Begin at the line containing "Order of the" in the data below and go on through the line containing "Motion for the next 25", repeating each line exactly; include both ends and no other line.
Segment Start: Available data
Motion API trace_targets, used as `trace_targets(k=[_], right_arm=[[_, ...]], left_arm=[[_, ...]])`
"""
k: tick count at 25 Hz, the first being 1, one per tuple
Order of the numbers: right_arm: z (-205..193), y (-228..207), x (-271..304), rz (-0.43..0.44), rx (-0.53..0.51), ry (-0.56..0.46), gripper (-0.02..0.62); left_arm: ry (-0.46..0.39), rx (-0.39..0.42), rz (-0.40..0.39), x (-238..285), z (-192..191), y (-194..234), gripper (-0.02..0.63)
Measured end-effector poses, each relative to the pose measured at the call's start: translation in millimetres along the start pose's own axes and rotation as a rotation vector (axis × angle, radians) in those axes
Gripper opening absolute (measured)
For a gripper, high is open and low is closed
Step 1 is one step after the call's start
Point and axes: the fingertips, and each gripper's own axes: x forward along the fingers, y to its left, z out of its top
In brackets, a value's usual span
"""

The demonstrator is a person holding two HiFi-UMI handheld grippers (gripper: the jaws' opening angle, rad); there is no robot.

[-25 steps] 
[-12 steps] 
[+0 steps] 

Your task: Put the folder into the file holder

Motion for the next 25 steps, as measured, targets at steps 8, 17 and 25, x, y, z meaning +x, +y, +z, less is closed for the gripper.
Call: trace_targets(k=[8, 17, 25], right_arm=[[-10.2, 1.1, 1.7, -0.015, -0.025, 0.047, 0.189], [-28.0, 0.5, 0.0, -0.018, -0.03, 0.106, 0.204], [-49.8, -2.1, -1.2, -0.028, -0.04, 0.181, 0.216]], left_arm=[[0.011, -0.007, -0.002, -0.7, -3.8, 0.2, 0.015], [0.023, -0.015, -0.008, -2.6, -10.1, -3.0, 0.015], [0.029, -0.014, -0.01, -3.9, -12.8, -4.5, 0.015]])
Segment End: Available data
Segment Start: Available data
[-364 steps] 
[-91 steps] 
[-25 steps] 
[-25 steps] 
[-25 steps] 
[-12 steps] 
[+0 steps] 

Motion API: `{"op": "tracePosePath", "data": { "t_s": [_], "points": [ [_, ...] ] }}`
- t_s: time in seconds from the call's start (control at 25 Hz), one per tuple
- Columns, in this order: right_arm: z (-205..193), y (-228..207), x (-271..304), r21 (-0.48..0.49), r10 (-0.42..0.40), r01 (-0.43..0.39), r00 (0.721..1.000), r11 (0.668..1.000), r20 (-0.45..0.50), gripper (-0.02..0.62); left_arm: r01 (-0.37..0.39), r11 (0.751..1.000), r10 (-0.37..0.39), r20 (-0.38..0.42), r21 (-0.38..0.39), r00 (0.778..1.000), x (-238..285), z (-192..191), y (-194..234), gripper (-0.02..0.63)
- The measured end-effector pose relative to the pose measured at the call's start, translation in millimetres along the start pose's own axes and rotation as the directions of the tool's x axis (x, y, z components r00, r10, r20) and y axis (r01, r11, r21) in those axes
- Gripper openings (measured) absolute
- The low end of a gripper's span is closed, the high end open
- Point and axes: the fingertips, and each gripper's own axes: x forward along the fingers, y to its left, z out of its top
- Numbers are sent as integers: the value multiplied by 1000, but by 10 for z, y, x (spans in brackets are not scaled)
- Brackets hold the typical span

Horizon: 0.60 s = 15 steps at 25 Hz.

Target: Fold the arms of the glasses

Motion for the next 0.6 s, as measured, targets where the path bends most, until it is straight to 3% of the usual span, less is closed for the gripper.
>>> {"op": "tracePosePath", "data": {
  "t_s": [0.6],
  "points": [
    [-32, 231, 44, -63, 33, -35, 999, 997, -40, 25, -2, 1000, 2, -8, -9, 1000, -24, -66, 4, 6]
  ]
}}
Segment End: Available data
**Response for this exercise**:
Order of the numbers: right_arm: z (-205..193), y (-228..207), x (-271..304), rz (-0.43..0.44), rx (-0.53..0.51), ry (-0.56..0.46), gripper (-0.02..0.62); left_arm: ry (-0.46..0.39), rx (-0.39..0.42), rz (-0.40..0.39), x (-238..285), z (-192..191), y (-194..234), gripper (-0.02..0.63)
Measured end-effector poses, each relative to the pose measured at the call's start: translation in millimetres along the start pose's own axes and rotation as a rotation vector (axis × angle, radians) in those axes
Gripper opening absolute (measured)
For a gripper, high is open and low is closed
Step 1 is one step after the call's start
Point and axes: the fingertips, and each gripper's own axes: x forward along the fingers, y to its left, z out of its top
In brackets, a value's usual span
"""

The demonstrator is a person holding two HiFi-UMI handheld grippers (gripper: the jaws' opening angle, rad); there is no robot.

[-25 steps] 
[-12 steps] 
[+0 steps] 

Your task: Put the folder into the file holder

Motion for the next 25 steps, as measured, targets at steps 8, 17 and 25, x, y, z meaning +x, +y, +z, less is closed for the gripper.

No additional answer is needed.